I have gotten to the point in my journey when it is too hard to care enough to take the next step forward.
So I am sitting on a curb, refusing to pick up the heavy pack called life.
I need a time-out, but I don’t have that luxury anymore.
I think I hit my “fuck it” limit about a week ago and have entered a whole new level that could only be described using the excessive swearing I have had falling out of my mouth today by the sailor’s bucketful.
I tried not to care that I have two sons, one autistic, that I barely see during the week.
I tried not to care when most of my family doesn’t even take the time to read my blog.
I tried not to care about the two autism organizations never bothered to to accept my offer to volunteer.
I tried not to care when I found out that not only is Tyler’s therapy not covered by insurance, but the therapist I need to see to deal with all this is also not covered.
I have been trying so hard not to care about so very many things that I am there. At the not caring place.
It is worse than the dark place. I know the dark place. This is the nothing place.
Growing up, I was nothing for a lot of people. Never a seat at lunch. Never an invitation. Never a spot in a small group at camp. I am the one you are uncomfortable being around. I am the one who doesn’t know what to say at parties. I am the one who kills conversations.
Advocating has been very scary for me. Putting myself out there for more rounds of rejection was not something I ever thought I would do. But for Tyler I am doing my best.
Perhaps this is some cosmic joke. A bet between God and Satan because they had so much fun with Job.
I don’t know what it feels like to sleep in wildflower fields or walk downhill for awhile. Perhaps no one does, and they just pretend to.

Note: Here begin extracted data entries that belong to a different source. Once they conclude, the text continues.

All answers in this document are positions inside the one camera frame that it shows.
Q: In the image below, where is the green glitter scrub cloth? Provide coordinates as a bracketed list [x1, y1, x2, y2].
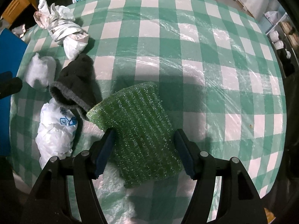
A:
[87, 82, 182, 188]

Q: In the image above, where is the white plastic bag bundle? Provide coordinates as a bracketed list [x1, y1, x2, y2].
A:
[35, 98, 78, 168]

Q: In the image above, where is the dark grey sock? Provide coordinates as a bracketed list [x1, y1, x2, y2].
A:
[49, 54, 96, 117]

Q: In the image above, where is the patterned plastic bag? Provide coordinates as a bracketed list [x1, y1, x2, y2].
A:
[33, 0, 89, 60]

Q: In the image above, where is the metal shoe rack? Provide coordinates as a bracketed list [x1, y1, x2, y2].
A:
[263, 11, 298, 77]

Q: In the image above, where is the green checkered tablecloth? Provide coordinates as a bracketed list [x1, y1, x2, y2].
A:
[10, 0, 286, 223]

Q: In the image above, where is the blue cardboard shoebox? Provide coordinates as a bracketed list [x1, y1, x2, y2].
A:
[1, 28, 27, 156]

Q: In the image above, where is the light blue sock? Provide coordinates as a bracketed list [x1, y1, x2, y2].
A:
[24, 53, 57, 91]

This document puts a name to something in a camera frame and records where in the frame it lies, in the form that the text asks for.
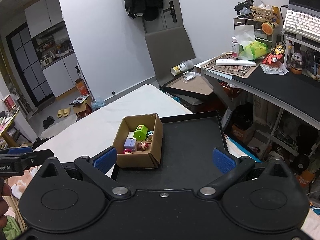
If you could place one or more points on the grey chair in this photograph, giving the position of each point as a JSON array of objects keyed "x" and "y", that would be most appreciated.
[{"x": 167, "y": 49}]

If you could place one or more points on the orange box on floor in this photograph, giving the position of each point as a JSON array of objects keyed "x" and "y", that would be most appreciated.
[{"x": 81, "y": 87}]

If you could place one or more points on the yellow slippers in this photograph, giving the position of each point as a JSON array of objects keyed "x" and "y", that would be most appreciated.
[{"x": 63, "y": 112}]

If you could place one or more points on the yellow white bottle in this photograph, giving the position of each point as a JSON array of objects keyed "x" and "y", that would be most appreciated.
[{"x": 182, "y": 67}]

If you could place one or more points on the wicker basket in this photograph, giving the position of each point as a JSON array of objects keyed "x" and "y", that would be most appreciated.
[{"x": 262, "y": 14}]

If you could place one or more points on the pink hooded figurine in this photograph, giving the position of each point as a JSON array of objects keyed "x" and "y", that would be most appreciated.
[{"x": 127, "y": 151}]

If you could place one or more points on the patterned desk mat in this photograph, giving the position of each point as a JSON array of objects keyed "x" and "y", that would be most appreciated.
[{"x": 239, "y": 71}]

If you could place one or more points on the purple box toy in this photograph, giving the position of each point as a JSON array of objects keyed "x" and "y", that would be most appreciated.
[{"x": 130, "y": 144}]

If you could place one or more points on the person's hand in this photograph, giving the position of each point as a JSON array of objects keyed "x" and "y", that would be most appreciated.
[{"x": 5, "y": 192}]

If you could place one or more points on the green plastic bag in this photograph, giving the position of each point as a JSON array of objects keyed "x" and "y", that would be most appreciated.
[{"x": 254, "y": 50}]

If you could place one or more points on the white power adapter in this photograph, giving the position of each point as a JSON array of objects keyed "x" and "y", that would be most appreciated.
[{"x": 130, "y": 135}]

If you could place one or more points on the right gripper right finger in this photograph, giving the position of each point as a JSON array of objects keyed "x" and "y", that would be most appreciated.
[{"x": 233, "y": 170}]

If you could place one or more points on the brown haired girl figurine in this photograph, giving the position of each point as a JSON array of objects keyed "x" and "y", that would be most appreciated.
[{"x": 141, "y": 146}]

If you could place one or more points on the white keyboard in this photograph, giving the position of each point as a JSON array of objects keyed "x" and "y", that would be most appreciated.
[{"x": 302, "y": 24}]

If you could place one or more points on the open cardboard box on floor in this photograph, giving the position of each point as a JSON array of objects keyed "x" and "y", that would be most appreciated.
[{"x": 82, "y": 106}]

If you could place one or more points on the black tray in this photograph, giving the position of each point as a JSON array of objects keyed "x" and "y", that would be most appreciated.
[{"x": 187, "y": 155}]

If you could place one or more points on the black slippers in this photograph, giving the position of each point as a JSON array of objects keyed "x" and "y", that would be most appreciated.
[{"x": 48, "y": 122}]

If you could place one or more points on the white remote control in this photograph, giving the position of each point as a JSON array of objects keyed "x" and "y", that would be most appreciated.
[{"x": 228, "y": 62}]

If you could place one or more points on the blue creature beer mug figurine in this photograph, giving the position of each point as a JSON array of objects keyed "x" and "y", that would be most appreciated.
[{"x": 149, "y": 136}]

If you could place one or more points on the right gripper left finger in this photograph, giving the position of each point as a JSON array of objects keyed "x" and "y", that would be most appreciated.
[{"x": 94, "y": 169}]

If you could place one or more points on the brown cardboard box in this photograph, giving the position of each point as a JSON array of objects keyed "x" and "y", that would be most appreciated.
[{"x": 150, "y": 158}]

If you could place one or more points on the white face mask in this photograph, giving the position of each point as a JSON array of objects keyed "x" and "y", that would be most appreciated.
[{"x": 188, "y": 76}]

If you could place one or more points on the green box toy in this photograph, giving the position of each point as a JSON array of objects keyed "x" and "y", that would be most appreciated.
[{"x": 140, "y": 133}]

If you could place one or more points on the black framed board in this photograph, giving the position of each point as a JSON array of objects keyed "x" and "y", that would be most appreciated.
[{"x": 195, "y": 88}]

I see so many bad things happening every day and it is very hard for me to see it. I soak up emotions like a sponge and can be quickly overwhelmed by the bad things I see. Why? Why is there so much wrongness?
I wish things were different. I wish good intentions were never waylaid by evil.
If anything is going to change, I know that it has to be done by conscious effort of the masses.
But I am a nothing person. Am I a fool to think I could inspire anyone? Maybe. Probably.
Still at the Walgreen’s parking lot. Probably going to be here awhile.